さて、頭の使いすぎによる頭痛に悩まされつつも、日々のタスクが終わらないことに、悩みつつ、放出されるアドレナリンがもたらす快に浸る日々を過ごす、かなりの変わりモノえびすが紹介する一冊はこちら。
ゼロから1を創る。このプロセスを実践したことがある人はどれほどいるだろうか?自らの頭で、何かを起こす、その過程で得られるものは、既存のプロセスに乗っかる過程で得られるものとは雲泥の差がある。
もちろん、既知の物事を頭に詰め込むことも大切だ。しかし、それ以上に、詰め込んだものから新しい何か・独自の何かを創りだすことに重きを置かれたい。言うなれば『正解のない答え』の探求と構築。これを実践している人たちのことを、今回のブログの中で広義の意としての『クリエーター』と名づけたい。
さて、今回はゼロから1を創りだすことに長けたクリエーターの『思考・創造のプロセス』を紹介しよう。本書が取り上げるのは、アドバタイズ・コマーシャル分野の第一線で活躍するクリエーター達だ。原研哉、佐野研二郎、水野学etc…みな一度は耳にしたことがあろう・その生み出されたモノに感嘆の息を漏らしたであろうクリエーター達が『新しいモノ』を生み出す際に、どのような思考回路をたどっているのかは興味深いと思うのは私だけではないはずだ。
総勢12人の思考回路は皆刺激に満ち満ちたものである。その中でも私の印象に深く残ったクリエーターの創造プロセスを少々綴らせていただきたい。そのクリエーターは、森本千絵。
私の知人に「女性クリエーターといえば誰?」という質問を投げかけた際、彼女を頭に思い浮かべる人が多い。確かに、彼女がこれまでに生み出してきた『モノ』の数々のクオリティを見れば納得のいく答えである。さて、私自身、本書に納められた12人のクリエーターの『創造プロセス』の中でも、森本千絵のそれには、ひどく惹きつけられた…一体、彼女の何が私を惹きつけたのであろうか?

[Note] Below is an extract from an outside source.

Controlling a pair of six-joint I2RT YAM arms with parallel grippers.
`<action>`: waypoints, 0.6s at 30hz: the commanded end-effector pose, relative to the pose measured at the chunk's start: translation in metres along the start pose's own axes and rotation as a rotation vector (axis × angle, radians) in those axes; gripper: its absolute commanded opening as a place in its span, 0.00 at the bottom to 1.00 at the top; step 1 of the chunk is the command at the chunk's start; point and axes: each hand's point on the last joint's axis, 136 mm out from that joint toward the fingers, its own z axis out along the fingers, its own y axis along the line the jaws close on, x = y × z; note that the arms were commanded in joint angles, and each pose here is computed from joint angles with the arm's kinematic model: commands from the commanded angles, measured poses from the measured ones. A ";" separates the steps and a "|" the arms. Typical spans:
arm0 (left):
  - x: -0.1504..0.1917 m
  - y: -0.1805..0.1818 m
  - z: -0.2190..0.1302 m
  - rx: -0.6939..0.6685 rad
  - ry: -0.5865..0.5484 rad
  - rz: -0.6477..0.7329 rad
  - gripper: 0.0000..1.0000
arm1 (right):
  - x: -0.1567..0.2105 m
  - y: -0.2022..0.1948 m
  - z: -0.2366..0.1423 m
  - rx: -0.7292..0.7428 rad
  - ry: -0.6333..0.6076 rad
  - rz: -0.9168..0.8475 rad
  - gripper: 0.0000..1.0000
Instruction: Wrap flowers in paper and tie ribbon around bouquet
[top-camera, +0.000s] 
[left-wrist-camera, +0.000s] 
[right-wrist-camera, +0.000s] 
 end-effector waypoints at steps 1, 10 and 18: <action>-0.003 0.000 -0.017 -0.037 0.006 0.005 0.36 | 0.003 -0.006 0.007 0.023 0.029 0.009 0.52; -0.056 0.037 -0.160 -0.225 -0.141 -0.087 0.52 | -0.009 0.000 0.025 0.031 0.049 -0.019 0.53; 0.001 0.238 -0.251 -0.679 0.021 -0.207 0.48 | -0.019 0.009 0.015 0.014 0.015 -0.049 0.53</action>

惹きつけられた要因の一つに、彼女が『たゆまぬ努力の果てに今のポジションを獲得するに至った』経緯があるのは間違いなさそうである。武蔵野美術短期大学へ補欠合格で入学し、編入試験をパスして本科に入学。その後博報堂を経て独立した経歴から伺えるのは、彼女の「たゆまぬ努力」を常に積み重ねようという強い意志である。ストレート・順風満帆ではないかつ常に先の世界/新しい世界に踏み出そうという強い思いが、私の心臓の鼓動と共振したのだろう。もちろん、彼女が創りあげる作品そのものからくる感銘も後押ししているのは言うまでもない。
12人全てのクリエーターに共通するモノも記しておきたい。それは、何事に対しても人一倍強い好奇心を持ち、その好奇心からくる意欲に火をつけられ走り出し、火が大きくなるに伴って多大な努力を積み重ねていく点だ。青木氏の創造プロセスにあるような、何重もの思考を重ねた末に一つの答えを創りだす過程が正にそれと一致するのではないだろうか。時間制限がある状況下で、何重もの思考のプロセスを踏む…まぁ、とんでもない苦労が潜んでいることであろうが。
人一倍の努力の積み重ねはなぜに成しうるのか?それは言ってしまえば、周りの人たちの怠慢があるおかげだ。もしも、皆が皆、本書の12人のように弛まぬ努力を積み重ねることができるならば、恐らく彼ら・彼女らが今のポジションを得ることは難しかったかもしれない。努力の恩恵というと安い言葉になってしまうが、人一倍何かに向かって努力を積み重ねることは、才能以上にその人をヒトたらしめるのだろう…有名な科学者の言葉にもあるが、本書のページをめくるにつれ、この言葉の真意が強まる感覚を覚えるはずだ。
※久しぶりにデザイン関連の本をあさっていたら出てきた本書。読み直して、感じたことは、一線で活躍する人たちの半端ない努力量です。彼ら・彼女達にとっては、周りの人が『やらなければいけない』思いで、物事に取組んでいるのに対して、『やりたいから・・・やっちゃう!』思いが強いのではないかと感じた次第です。普通の人が感じるであろう『苦』を苦と感じない…いや、苦の中に楽を見出しているんでしょうか。うーん、改めて自身の『物事を学ぶ態度』に関し、客観的に見つめなおさせられる、良い機会をもたらしてくれたことに感謝感謝です。